### REQUIRED ACTION
What do the lines say from the start of the entries through the one containing "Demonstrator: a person"? Repeat them exactly.

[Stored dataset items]

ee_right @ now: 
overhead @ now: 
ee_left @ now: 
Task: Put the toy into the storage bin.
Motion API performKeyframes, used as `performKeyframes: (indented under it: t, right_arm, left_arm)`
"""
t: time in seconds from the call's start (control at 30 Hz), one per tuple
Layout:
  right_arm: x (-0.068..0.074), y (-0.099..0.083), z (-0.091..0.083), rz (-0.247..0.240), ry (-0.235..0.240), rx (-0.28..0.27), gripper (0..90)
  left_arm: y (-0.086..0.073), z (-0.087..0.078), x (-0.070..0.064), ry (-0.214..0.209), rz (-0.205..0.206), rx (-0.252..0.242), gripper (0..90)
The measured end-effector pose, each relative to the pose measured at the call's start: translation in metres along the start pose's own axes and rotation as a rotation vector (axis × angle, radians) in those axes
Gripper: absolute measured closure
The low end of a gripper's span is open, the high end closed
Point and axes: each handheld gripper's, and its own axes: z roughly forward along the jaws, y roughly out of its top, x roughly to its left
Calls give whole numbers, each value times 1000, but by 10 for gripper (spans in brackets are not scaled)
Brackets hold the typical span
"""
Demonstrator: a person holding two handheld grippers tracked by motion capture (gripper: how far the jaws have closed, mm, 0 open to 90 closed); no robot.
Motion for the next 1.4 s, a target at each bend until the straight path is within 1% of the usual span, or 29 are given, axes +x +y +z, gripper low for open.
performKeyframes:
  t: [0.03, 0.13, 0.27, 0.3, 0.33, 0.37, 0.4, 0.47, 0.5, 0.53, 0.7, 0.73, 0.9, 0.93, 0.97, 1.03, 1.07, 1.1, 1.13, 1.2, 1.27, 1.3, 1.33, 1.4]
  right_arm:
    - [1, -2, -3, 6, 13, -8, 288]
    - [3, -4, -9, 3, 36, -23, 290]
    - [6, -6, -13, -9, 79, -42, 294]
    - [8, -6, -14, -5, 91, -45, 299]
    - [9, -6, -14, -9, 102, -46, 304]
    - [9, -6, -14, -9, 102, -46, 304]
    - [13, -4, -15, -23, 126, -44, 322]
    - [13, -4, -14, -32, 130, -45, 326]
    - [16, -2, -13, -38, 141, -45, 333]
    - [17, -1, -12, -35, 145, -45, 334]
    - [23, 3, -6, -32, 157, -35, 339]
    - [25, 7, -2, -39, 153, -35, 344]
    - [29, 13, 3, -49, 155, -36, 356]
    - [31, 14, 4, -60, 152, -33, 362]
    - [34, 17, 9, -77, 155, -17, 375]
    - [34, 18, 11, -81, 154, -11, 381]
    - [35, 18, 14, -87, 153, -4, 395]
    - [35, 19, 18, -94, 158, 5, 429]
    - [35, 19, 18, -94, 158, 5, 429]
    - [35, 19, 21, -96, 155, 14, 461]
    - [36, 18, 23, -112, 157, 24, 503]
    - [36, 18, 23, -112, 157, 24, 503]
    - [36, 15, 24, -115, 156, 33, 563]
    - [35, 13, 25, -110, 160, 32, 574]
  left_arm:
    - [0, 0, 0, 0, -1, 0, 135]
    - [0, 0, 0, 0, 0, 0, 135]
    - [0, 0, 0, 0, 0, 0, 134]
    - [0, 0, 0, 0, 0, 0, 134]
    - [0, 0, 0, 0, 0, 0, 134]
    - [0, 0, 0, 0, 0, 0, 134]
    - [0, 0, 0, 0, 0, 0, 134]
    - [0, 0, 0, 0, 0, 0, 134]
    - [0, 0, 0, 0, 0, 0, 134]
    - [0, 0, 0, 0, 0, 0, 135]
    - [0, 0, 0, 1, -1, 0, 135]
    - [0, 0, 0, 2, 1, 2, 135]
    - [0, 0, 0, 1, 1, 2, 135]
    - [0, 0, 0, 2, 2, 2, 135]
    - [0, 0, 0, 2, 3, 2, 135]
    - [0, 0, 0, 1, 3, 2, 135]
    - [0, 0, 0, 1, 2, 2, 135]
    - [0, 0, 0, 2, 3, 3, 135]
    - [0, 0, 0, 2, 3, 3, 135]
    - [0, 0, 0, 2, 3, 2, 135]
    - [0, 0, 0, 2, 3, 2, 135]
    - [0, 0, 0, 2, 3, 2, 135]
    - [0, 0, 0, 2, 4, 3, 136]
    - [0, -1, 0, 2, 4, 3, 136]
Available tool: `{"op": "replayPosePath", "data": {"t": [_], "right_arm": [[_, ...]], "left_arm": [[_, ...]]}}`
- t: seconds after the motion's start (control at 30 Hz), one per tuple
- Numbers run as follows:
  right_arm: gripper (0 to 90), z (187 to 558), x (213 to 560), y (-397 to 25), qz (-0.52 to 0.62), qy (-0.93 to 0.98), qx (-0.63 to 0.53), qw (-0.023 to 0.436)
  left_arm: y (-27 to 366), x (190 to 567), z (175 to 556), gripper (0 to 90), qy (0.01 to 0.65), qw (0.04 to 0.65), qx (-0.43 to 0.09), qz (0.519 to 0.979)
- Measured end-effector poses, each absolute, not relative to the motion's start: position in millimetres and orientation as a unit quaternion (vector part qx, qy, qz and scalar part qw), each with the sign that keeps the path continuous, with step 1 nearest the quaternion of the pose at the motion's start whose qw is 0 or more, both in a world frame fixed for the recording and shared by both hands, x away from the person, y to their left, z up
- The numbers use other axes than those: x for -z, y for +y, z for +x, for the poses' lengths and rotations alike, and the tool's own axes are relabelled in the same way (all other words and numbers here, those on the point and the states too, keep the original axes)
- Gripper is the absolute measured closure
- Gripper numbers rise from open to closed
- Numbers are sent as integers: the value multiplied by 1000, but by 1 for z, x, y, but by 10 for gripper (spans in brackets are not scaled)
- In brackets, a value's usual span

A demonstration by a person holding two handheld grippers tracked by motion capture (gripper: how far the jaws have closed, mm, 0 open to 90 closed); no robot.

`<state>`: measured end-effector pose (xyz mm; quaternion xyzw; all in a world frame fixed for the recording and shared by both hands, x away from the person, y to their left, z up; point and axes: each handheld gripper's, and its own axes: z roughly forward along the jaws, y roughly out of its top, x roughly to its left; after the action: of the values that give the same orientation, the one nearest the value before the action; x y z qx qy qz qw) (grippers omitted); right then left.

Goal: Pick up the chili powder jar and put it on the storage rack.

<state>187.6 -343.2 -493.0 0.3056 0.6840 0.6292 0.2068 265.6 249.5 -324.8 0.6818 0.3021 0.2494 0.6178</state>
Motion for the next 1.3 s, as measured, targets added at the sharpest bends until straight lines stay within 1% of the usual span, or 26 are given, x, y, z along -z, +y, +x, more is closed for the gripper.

### OUTPUT
ee_right @ now: 
overhead @ now: 
ee_left @ now: 
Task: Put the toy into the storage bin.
Motion API performKeyframes, used as `performKeyframes: (indented under it: t, right_arm, left_arm)`
"""
t: time in seconds from the call's start (control at 30 Hz), one per tuple
Layout:
  right_arm: x (-0.068..0.074), y (-0.099..0.083), z (-0.091..0.083), rz (-0.247..0.240), ry (-0.235..0.240), rx (-0.28..0.27), gripper (0..90)
  left_arm: y (-0.086..0.073), z (-0.087..0.078), x (-0.070..0.064), ry (-0.214..0.209), rz (-0.205..0.206), rx (-0.252..0.242), gripper (0..90)
The measured end-effector pose, each relative to the pose measured at the call's start: translation in metres along the start pose's own axes and rotation as a rotation vector (axis × angle, radians) in those axes
Gripper: absolute measured closure
The low end of a gripper's span is open, the high end closed
Point and axes: each handheld gripper's, and its own axes: z roughly forward along the jaws, y roughly out of its top, x roughly to its left
Calls give whole numbers, each value times 1000, but by 10 for gripper (spans in brackets are not scaled)
Brackets hold the typical span
"""
Demonstrator: a person holding two handheld grippers tracked by motion capture (gripper: how far the jaws have closed, mm, 0 open to 90 closed); no robot.

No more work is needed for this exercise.